» **What to produce**: The lines to copy from the data below are those that hold the string "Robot".

Collection entries
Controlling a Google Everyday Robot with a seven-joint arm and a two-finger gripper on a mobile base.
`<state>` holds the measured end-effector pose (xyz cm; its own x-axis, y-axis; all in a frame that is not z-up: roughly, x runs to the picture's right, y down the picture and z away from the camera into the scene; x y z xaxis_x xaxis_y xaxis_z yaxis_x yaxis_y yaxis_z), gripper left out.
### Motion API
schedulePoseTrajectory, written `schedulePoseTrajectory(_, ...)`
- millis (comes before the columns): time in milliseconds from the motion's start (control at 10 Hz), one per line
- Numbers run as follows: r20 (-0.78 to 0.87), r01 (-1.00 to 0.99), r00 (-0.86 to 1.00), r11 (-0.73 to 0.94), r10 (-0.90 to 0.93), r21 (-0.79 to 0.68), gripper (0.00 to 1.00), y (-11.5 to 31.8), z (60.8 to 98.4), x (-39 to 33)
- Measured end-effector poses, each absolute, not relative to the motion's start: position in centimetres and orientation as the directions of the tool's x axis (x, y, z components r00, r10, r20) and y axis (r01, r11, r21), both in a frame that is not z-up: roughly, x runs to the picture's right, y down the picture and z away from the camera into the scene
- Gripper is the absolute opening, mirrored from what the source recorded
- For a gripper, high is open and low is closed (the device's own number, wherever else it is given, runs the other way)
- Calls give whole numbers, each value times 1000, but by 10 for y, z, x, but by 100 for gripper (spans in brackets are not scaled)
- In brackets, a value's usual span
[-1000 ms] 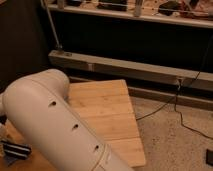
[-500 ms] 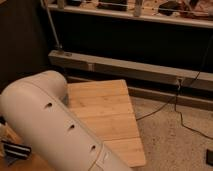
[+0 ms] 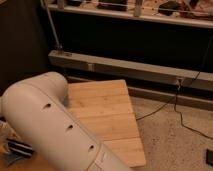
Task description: Place the eraser on the white sponge
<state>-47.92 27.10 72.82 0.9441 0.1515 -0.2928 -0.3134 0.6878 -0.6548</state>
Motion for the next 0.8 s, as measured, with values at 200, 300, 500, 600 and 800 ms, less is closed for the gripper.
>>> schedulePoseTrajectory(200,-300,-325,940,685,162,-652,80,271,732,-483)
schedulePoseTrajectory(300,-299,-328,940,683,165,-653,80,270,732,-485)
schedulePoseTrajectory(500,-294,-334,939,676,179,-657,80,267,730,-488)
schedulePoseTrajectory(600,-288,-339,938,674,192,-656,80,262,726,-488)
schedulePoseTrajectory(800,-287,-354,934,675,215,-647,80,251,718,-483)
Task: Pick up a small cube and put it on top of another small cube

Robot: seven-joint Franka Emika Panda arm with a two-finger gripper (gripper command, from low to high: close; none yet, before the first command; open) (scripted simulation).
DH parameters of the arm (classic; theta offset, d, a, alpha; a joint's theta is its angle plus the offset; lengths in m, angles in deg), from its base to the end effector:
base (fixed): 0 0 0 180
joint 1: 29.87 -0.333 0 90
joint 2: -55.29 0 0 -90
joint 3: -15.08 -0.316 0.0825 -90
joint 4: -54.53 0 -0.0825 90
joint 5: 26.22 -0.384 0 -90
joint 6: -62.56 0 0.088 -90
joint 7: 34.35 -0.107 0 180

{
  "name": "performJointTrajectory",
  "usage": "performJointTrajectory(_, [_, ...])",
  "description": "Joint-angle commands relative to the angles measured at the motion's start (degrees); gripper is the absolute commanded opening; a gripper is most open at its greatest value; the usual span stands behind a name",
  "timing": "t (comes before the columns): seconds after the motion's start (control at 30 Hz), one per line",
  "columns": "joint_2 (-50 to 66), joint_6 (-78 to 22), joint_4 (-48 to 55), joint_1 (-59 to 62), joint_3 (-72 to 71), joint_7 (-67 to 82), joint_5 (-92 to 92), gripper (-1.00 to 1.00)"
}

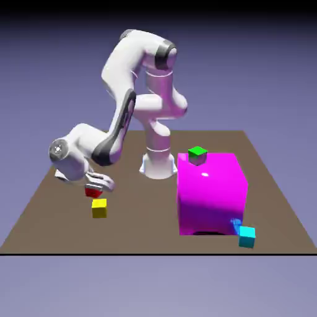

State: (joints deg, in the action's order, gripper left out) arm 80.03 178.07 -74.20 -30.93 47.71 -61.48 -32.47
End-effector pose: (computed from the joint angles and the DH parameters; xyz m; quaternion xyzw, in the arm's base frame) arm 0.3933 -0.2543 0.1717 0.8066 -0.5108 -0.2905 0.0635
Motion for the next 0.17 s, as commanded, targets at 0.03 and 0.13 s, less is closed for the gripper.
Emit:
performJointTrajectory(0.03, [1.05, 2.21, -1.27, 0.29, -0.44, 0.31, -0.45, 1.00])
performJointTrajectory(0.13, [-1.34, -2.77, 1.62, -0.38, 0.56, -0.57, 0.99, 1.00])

» **Result**:
Controlling a Google Everyday Robot with a seven-joint arm and a two-finger gripper on a mobile base.
Robot: seven-joint Franka Emika Panda arm with a two-finger gripper (gripper command, from low to high: close; none yet, before the first command; open) (scripted simulation).

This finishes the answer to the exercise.